Он заканчивал школу, когда воровская удача изменила третьему отцу: его с внушительным сроком отправили в северные широты. Оставшись без покровителя, Аркадий перепугался: теперь ничто не мешало остальным членам шайки вовлечь его в воровской промысел, и ему казалось, что они обязательно так и поступят — постараются повязать преступлением, после которого вырваться из их круга станет невозможно. Только пять лет спустя, когда он приехал в Москву поступать в аспирантуру, а заодно навестить мать и младшего брата, ему случилось повидать кое-кого из прежних воровских знакомых. Тогда-то и выяснилось, что вовлекать его и не собирались: пахан оставил насчёт него строгое запрещающее распоряжение. Ещё он узнал, что с «северов» третий отец так и не вернулся — погиб в колонии при невыясненных обстоятельствах.

А пока выход напрашивался сам собой: исчезнуть из Москвы на несколько лет, уехать в другой город. Аркадий даже знал, в какой. Мать к тому времени уже года полтора как вернулась по амнистии — ей скостили срок вскоре после смерти Сталина. Жить с матерью под одной крышей становилось всё труднее: она и раньше отличалась властным характером, а после пребывания в заключении стала ещё нетерпимее.
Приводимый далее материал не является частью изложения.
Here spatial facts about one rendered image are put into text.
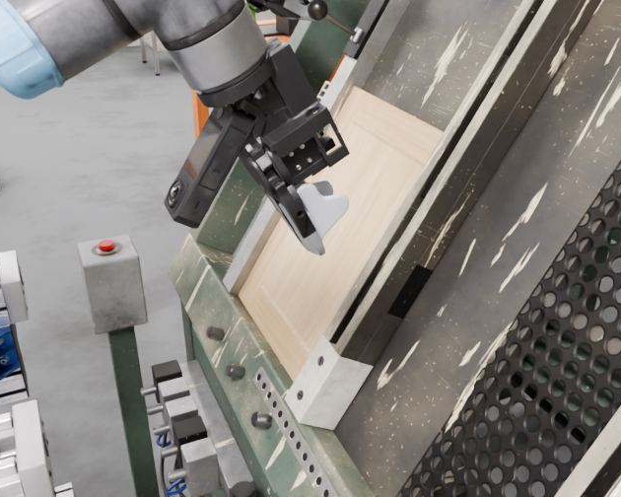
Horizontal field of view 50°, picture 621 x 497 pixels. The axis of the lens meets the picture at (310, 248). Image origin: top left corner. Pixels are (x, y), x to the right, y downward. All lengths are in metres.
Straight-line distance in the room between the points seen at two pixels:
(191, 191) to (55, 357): 2.32
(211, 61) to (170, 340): 2.35
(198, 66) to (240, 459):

У матери он узнал, в каких краях обитает его настоящий отец — относительно недалеко от нашего города, в одном из районных центров.

Сваливаться, как снег на голову с просьбой приютить Аркадий не собирался. У первого отца имелась своя семья, и легко угадывалось: появлению ещё одного рта в ней вряд ли обрадуются. Для начала он решил поступить в наш университет и приехать знакомиться уже в статусе студент. Конкретный факультет не имел значения — он не чувствовал сильного призвания к чему-либо. Филфак представлялся самым простым для поступления выбором: здесь не требовалось сдавать математику, физику или химию — предметов, на которых можно погореть.

Знакомство с Трубадурцевым состоялось ещё в приёмной комиссии, при подаче документов. Профессора заинтересовал уникальный случай: что подвигло юношу из Москвы ехать учиться в наши края? Аркадий рассказал про первого отца — объяснение звучало вполне убедительно. Потом поговорили о том, кто где жил в Москве. Профессор выразил надежду увидеть земляка в числе наших студентов.

Затем они встретились на устном экзамене, где Аркадию сильно не повезло: ему попался билет с вопросом о модальности глаголов — он понятия не имел, о чём идёт речь. Трубадурцев вздохнул:

— Прискорбно, милостивый государь, прискорбно. Видимо, вам всё-таки придётся вернуться в первопрестольную. На следующей год, когда лучше подготовитесь, будем рады видеть снова. Если, конечно, у вас к тому времени не пропадёт желание.

План поступления рушился на глазах. Аркадий пробормотал, что домой возвращаться ему никак нельзя — ни в коем случае.

— Вас разыскивает милиция?

Рыжий абитуриент категорически покачал головой: не милиция. Профессор, как человек бывалый, от дальнейших вопросов воздержался.

— Ну, хорошо, — сказал он после раздумья. — Войду в ваше положение... Но учтите: Москву я вам здесь позорить не позволю. У вас ещё два экзамена, как понимаю. Если не завалите и поступите, я заставлю вас учиться, как следует. Так и знайте!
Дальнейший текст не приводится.